### TASK PROMPT
What lines below include the word "this"? Copy each one.

RECORDS PROVIDED Start Marker

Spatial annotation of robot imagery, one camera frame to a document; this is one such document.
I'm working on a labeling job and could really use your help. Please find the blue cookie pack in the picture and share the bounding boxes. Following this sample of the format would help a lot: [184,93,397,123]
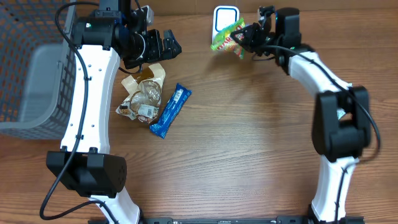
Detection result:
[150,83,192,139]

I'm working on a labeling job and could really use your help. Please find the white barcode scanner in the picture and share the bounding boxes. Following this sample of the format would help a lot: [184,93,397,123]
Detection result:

RECORDS PROVIDED End Marker
RECORDS PROVIDED Start Marker

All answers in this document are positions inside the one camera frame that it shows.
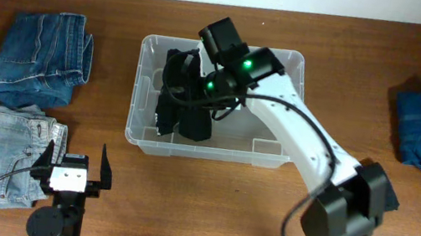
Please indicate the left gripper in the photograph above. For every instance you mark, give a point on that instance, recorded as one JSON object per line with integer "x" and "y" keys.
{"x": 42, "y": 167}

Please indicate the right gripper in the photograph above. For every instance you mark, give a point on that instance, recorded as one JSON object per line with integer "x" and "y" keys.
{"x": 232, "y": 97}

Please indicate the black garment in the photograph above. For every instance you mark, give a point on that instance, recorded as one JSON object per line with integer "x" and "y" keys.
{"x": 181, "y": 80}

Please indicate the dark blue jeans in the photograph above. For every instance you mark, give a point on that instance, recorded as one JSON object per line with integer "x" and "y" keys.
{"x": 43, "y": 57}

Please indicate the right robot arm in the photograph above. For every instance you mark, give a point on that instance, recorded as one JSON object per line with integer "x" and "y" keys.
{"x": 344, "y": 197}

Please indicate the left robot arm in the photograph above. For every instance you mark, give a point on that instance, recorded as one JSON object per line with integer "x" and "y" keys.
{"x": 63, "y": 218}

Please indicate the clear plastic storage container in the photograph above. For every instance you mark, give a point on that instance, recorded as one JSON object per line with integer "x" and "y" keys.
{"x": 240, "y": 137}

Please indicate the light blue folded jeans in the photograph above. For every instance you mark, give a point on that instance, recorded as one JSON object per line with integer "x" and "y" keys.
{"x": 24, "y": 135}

RECORDS PROVIDED End Marker

### YOUR SOLUTION
Spatial annotation of robot imagery, one camera frame to a document; this is one such document.
I'm working on a labeling job and could really use your help. Please find the blue cookie pack in the picture and share the bounding boxes. Following this sample of the format would help a lot: [184,93,397,123]
I'm working on a labeling job and could really use your help. Please find the white barcode scanner in the picture and share the bounding boxes. Following this sample of the format would help a lot: [184,93,397,123]
All answers in this document are positions inside the one camera frame that it shows.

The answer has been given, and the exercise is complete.